#### What you are asked to do:
The answer should consist of every line in the material below that has the word "frame".

- - - - -

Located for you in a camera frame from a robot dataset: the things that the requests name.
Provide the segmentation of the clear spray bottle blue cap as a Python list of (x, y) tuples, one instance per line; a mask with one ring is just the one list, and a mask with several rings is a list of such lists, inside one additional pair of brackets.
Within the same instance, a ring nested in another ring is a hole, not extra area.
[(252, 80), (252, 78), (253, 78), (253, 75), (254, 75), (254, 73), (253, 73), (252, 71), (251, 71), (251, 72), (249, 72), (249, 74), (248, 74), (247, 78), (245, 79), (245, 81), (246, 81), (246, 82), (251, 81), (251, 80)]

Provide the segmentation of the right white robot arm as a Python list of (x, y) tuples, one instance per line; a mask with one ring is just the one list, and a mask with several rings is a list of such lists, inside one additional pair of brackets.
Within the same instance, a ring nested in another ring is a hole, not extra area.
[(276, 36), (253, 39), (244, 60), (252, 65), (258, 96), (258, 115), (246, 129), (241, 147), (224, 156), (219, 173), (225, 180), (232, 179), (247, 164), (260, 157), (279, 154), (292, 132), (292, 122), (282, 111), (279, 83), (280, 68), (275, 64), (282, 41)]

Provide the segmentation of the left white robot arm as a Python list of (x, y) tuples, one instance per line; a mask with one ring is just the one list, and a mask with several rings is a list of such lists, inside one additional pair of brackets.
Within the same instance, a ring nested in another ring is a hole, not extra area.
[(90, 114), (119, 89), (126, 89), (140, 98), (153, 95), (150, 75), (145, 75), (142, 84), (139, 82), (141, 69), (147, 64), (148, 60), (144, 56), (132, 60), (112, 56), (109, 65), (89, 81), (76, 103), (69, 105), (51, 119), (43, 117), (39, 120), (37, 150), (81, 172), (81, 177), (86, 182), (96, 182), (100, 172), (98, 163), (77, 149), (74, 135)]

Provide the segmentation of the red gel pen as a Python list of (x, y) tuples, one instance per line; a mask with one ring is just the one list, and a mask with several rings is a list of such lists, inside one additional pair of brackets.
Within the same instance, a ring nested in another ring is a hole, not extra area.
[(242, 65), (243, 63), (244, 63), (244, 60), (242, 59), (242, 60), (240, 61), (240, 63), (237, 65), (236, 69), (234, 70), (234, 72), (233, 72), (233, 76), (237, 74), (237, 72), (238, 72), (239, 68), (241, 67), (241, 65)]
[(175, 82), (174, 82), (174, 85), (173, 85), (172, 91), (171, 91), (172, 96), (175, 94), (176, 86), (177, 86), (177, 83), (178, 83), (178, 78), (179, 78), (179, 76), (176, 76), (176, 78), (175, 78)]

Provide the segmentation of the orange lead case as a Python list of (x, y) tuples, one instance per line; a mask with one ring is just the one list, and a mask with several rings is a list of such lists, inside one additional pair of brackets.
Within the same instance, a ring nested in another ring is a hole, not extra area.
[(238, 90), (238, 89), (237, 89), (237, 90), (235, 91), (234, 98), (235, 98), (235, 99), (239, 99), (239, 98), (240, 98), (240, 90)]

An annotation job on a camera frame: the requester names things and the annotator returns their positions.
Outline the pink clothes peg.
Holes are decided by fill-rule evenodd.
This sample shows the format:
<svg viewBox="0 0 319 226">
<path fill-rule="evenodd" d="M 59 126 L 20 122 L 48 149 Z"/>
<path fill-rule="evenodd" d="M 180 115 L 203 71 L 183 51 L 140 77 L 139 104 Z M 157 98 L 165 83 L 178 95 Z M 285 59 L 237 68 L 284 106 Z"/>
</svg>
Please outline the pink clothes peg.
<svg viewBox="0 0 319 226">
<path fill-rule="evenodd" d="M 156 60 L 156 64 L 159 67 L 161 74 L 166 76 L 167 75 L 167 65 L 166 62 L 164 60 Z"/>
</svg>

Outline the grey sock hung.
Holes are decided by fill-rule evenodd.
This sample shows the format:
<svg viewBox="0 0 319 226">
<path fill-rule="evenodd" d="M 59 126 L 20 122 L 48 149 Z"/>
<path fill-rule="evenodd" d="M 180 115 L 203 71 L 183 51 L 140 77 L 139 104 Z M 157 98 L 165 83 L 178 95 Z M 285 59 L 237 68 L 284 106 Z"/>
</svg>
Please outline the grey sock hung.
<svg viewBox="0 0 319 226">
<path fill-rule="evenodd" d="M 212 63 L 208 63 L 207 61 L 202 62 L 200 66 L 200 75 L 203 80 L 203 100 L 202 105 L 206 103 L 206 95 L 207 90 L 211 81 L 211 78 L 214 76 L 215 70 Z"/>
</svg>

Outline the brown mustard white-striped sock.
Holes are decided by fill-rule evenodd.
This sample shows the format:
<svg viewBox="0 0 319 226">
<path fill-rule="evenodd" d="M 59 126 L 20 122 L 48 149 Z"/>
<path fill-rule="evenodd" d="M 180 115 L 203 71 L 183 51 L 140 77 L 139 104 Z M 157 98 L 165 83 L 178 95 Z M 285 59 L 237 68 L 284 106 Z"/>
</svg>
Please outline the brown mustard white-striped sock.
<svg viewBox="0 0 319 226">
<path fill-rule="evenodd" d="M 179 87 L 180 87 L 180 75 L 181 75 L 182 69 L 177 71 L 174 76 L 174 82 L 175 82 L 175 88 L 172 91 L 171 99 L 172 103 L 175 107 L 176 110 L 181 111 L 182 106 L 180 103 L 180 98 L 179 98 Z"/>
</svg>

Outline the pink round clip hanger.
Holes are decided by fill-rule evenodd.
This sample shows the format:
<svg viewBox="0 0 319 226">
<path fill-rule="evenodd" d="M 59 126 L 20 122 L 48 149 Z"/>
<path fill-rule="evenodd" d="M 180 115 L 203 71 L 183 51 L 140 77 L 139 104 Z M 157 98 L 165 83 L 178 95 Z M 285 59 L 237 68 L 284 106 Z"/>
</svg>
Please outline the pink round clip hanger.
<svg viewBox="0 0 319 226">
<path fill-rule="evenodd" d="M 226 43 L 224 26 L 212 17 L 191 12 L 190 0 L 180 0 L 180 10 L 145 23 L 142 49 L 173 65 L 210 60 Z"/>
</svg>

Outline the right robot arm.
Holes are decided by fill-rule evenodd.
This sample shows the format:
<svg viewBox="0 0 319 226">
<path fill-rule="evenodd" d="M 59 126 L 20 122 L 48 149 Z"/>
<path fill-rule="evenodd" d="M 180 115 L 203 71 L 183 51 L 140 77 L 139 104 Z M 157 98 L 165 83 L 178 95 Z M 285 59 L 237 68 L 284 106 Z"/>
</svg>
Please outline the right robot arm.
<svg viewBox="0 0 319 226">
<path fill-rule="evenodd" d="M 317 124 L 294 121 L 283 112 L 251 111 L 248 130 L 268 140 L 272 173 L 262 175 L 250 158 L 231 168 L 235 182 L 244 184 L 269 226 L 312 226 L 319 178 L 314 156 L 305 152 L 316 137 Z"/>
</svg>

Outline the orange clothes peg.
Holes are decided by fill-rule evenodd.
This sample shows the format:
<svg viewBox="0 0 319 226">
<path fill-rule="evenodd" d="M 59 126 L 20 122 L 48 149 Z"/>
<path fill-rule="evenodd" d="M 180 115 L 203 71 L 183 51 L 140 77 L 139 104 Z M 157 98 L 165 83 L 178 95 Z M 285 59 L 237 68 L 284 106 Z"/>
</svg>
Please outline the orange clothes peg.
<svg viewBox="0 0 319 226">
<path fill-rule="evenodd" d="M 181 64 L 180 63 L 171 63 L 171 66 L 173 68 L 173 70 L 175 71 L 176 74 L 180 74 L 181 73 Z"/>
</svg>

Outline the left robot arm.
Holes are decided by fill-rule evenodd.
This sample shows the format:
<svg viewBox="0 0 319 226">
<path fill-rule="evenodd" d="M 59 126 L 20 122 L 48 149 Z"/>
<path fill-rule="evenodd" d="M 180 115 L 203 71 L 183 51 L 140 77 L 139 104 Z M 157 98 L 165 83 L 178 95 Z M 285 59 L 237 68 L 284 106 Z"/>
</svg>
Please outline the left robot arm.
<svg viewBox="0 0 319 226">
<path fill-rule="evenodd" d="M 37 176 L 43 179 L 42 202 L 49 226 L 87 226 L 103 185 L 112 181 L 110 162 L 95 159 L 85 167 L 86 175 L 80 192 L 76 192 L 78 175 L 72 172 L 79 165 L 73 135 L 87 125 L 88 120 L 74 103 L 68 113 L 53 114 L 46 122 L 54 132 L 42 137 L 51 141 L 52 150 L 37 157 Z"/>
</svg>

- - - - -

#### Output below:
Located for you in a camera frame from a robot dataset: the things that the requests name.
An annotation job on a camera frame: the requester names things and the annotator returns their positions.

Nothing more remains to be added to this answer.